- _Exercise description_
Each line below from the one containing "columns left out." through the one containing "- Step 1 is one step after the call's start" is to be given again exactly, and no line outside that span.

========================================================================

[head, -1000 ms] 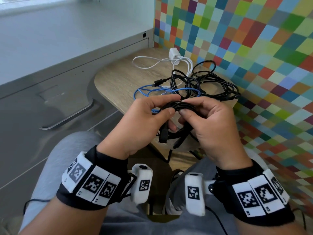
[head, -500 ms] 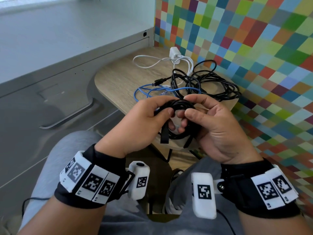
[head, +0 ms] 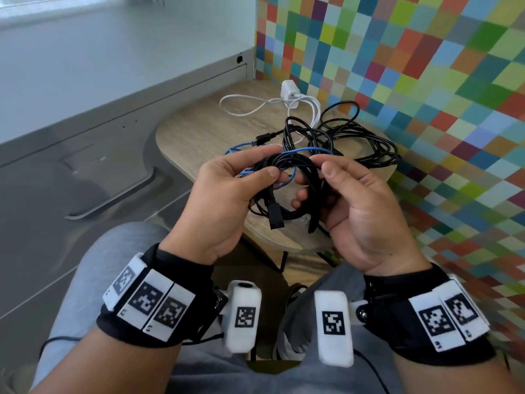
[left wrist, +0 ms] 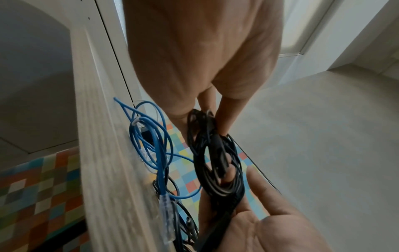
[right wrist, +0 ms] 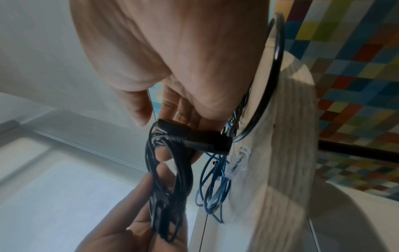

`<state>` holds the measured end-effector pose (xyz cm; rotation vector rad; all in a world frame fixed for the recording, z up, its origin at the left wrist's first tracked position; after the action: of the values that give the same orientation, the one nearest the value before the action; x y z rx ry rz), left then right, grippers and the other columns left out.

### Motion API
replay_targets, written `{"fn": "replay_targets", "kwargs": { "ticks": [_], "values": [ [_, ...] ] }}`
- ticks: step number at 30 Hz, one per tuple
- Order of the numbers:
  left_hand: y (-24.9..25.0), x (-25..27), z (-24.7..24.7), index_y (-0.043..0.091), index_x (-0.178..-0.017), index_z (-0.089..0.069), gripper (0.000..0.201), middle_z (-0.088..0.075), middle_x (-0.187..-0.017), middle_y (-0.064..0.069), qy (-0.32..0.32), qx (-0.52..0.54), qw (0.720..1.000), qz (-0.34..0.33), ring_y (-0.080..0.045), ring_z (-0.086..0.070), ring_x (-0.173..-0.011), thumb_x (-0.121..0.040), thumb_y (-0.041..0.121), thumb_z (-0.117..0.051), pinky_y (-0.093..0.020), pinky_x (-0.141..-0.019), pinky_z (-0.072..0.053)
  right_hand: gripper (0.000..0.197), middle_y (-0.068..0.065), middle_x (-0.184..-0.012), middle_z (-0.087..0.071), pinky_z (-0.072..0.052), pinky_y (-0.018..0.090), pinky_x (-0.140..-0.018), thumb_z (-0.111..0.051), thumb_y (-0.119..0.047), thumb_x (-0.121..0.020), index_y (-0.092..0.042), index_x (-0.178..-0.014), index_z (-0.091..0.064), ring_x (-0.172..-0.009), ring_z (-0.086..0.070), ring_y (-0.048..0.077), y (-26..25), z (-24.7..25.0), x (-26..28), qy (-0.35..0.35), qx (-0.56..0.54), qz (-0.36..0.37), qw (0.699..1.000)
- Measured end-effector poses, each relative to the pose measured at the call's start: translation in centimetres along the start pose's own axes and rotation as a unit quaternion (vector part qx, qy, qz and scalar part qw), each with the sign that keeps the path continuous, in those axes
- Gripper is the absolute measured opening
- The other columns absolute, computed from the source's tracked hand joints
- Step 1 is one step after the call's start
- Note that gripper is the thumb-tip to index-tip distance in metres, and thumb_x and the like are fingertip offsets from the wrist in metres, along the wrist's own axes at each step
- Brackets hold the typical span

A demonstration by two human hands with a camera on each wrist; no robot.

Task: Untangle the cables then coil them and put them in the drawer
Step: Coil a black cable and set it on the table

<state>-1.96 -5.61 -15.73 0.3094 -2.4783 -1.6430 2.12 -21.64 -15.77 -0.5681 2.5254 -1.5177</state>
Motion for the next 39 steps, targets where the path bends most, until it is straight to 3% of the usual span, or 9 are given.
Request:
{"fn": "replay_targets", "kwargs": {
  "ticks": [4, 10, 15, 18, 23, 28, 32, 36, 39],
  "values": [
    [0.1, 0.2, -0.2, 0.001, -0.116, -0.07, 0.033, -0.076, -0.091, -0.014, -0.006, 0.025, 1.0, 0.008, -0.019, -0.073, -0.084, -0.087, -0.013, -0.061, -0.027, -0.081, -0.058, 0.019, 0.017, -0.084, -0.07, -0.058, 0.037, -0.065, -0.062, -0.015, -0.088, -0.011, -0.1, -0.075, -0.065, -0.061, 0.021, 0.2, -0.1, -0.1, -0.017, -0.008, -0.017, 1.0],
    [0.1, 0.1, 0.1, 0.003, -0.112, -0.072, 0.045, -0.076, -0.096, -0.016, 0.012, 0.037, 0.999, 0.019, -0.023, -0.072, -0.083, -0.067, -0.002, -0.073, -0.032, -0.081, -0.061, 0.031, 0.012, -0.077, -0.062, -0.055, 0.035, -0.065, -0.063, -0.005, -0.082, -0.01, -0.11, -0.075, -0.063, -0.055, 0.018, 0.4, -0.4, -0.1, -0.037, 0.003, -0.02, 0.999],
    [0.2, 0.0, 0.8, 0.002, -0.102, -0.074, 0.015, -0.076, -0.09, -0.014, 0.068, 0.045, 0.997, 0.004, -0.019, -0.068, -0.075, -0.092, -0.002, -0.064, -0.029, -0.074, -0.057, 0.033, 0.012, -0.078, -0.061, -0.055, 0.036, -0.062, -0.065, -0.005, -0.079, -0.008, -0.111, -0.074, -0.06, -0.053, 0.017, 0.4, -0.6, -0.2, -0.025, 0.018, -0.013, 0.999],
    [0.2, -0.1, 1.4, 0.003, -0.1, -0.073, 0.015, -0.076, -0.087, -0.012, 0.094, 0.044, 0.995, 0.0, -0.019, -0.068, -0.074, -0.097, -0.001, -0.059, -0.029, -0.073, -0.055, 0.035, 0.012, -0.079, -0.064, -0.056, 0.036, -0.063, -0.065, -0.006, -0.079, -0.007, -0.113, -0.073, -0.061, -0.055, 0.017, 0.6, -0.7, -0.1, -0.027, 0.017, -0.015, 0.999],
    [0.3, -0.3, 1.0, 0.005, -0.102, -0.074, 0.013, -0.072, -0.091, -0.013, 0.035, -0.037, 0.999, 0.012, -0.027, -0.062, -0.08, -0.097, 0.008, -0.062, -0.035, -0.077, -0.055, 0.035, 0.014, -0.087, -0.072, -0.06, 0.039, -0.079, -0.062, -0.004, -0.081, -0.003, -0.115, -0.071, -0.069, -0.061, 0.017, 0.5, -0.2, -0.1, -0.019, -0.015, -0.01, 1.0],
    [-0.4, -0.1, 0.3, 0.007, -0.111, -0.073, 0.031, -0.071, -0.105, -0.019, -0.028, -0.113, 0.993, 0.031, -0.022, -0.068, -0.079, -0.086, 0.024, -0.077, -0.035, -0.075, -0.06, 0.036, 0.011, -0.085, -0.072, -0.062, 0.036, -0.074, -0.063, -0.005, -0.081, -0.003, -0.117, -0.07, -0.069, -0.062, 0.017, 0.6, -0.5, 0.0, -0.02, -0.005, -0.01, 1.0],
    [-0.9, -0.2, 0.1, 0.011, -0.115, -0.075, 0.035, -0.07, -0.113, -0.03, -0.054, -0.15, 0.986, 0.037, -0.041, -0.072, -0.098, -0.085, 0.028, -0.072, -0.058, -0.098, -0.056, 0.036, 0.011, -0.086, -0.071, -0.061, 0.035, -0.072, -0.063, -0.005, -0.083, -0.001, -0.119, -0.069, -0.068, -0.062, 0.017, 0.7, -0.6, 0.0, -0.014, -0.004, -0.011, 1.0],
    [-0.6, -0.2, 0.3, 0.012, -0.116, -0.075, 0.035, -0.072, -0.113, -0.026, -0.054, -0.163, 0.985, 0.031, -0.027, -0.069, -0.097, -0.087, 0.028, -0.066, -0.051, -0.101, -0.055, 0.035, 0.011, -0.086, -0.073, -0.062, 0.036, -0.074, -0.062, -0.005, -0.084, -0.002, -0.118, -0.068, -0.068, -0.064, 0.016, 0.7, -0.6, 0.0, -0.011, -0.007, -0.009, 1.0],
    [-0.4, -0.2, 0.6, 0.004, -0.116, -0.073, 0.03, -0.072, -0.115, -0.026, -0.037, -0.116, 0.992, 0.038, -0.028, -0.067, -0.095, -0.097, 0.017, -0.054, -0.045, -0.094, -0.055, 0.037, 0.012, -0.088, -0.073, -0.063, 0.036, -0.075, -0.062, -0.006, -0.081, -0.002, -0.117, -0.068, -0.069, -0.064, 0.017, 0.7, -0.6, 0.0, -0.012, -0.014, -0.009, 1.0]
  ]
}}
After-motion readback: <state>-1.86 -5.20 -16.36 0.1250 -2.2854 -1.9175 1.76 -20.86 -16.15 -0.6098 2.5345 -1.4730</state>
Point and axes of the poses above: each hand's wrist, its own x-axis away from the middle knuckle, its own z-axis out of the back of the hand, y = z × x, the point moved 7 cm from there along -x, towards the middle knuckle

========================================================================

- _Solved exercise_
`<state>` holds the measured end-effector pose (xyz cm; rotation vector rad; all in a world frame fixed for the recording, z up, its origin at the left wrist's first tracked position; after the action: of the values that give the same orientation, the one nearest the value before the action; x y z rx ry rz), left then right, grippers and the other columns left out.

### Motion API
replay_targets, written `{"fn": "replay_targets", "kwargs": { "ticks": [_], "values": [ [_, ...] ] }}`
- ticks: step number at 30 Hz, one per tuple
- Order of the numbers:
  left_hand: y (-24.9..25.0), x (-25..27), z (-24.7..24.7), index_y (-0.043..0.091), index_x (-0.178..-0.017), index_z (-0.089..0.069), gripper (0.000..0.201), middle_z (-0.088..0.075), middle_x (-0.187..-0.017), middle_y (-0.064..0.069), qy (-0.32..0.32), qx (-0.52..0.54), qw (0.720..1.000), qz (-0.34..0.33), ring_y (-0.080..0.045), ring_z (-0.086..0.070), ring_x (-0.173..-0.011), thumb_x (-0.121..0.040), thumb_y (-0.041..0.121), thumb_z (-0.117..0.051), pinky_y (-0.093..0.020), pinky_x (-0.141..-0.019), pinky_z (-0.072..0.053)
  right_hand: gripper (0.000..0.197), middle_y (-0.068..0.065), middle_x (-0.184..-0.012), middle_z (-0.087..0.071), pinky_z (-0.072..0.052), pinky_y (-0.018..0.090), pinky_x (-0.140..-0.018), thumb_z (-0.111..0.051), thumb_y (-0.119..0.047), thumb_x (-0.121..0.020), index_y (-0.092..0.042), index_x (-0.178..-0.014), index_z (-0.091..0.064), ring_x (-0.172..-0.009), ring_z (-0.086..0.070), ring_y (-0.048..0.077), y (-26..25), z (-24.7..25.0), x (-26..28), qy (-0.35..0.35), qx (-0.56..0.54), qz (-0.36..0.37), qw (0.699..1.000)
- Measured end-effector poses, each relative to the pose measured at the call's start: translation in centimetres along the start pose's own axes and rotation as a unit quaternion (vector part qx, qy, qz and scalar part qw), each with the sign that keeps the path continuous, in those axes
- Gripper is the absolute measured opening
- The other columns absolute, computed from the source's tracked hand joints
- Step 1 is one step after the call's start

The exercise is complete.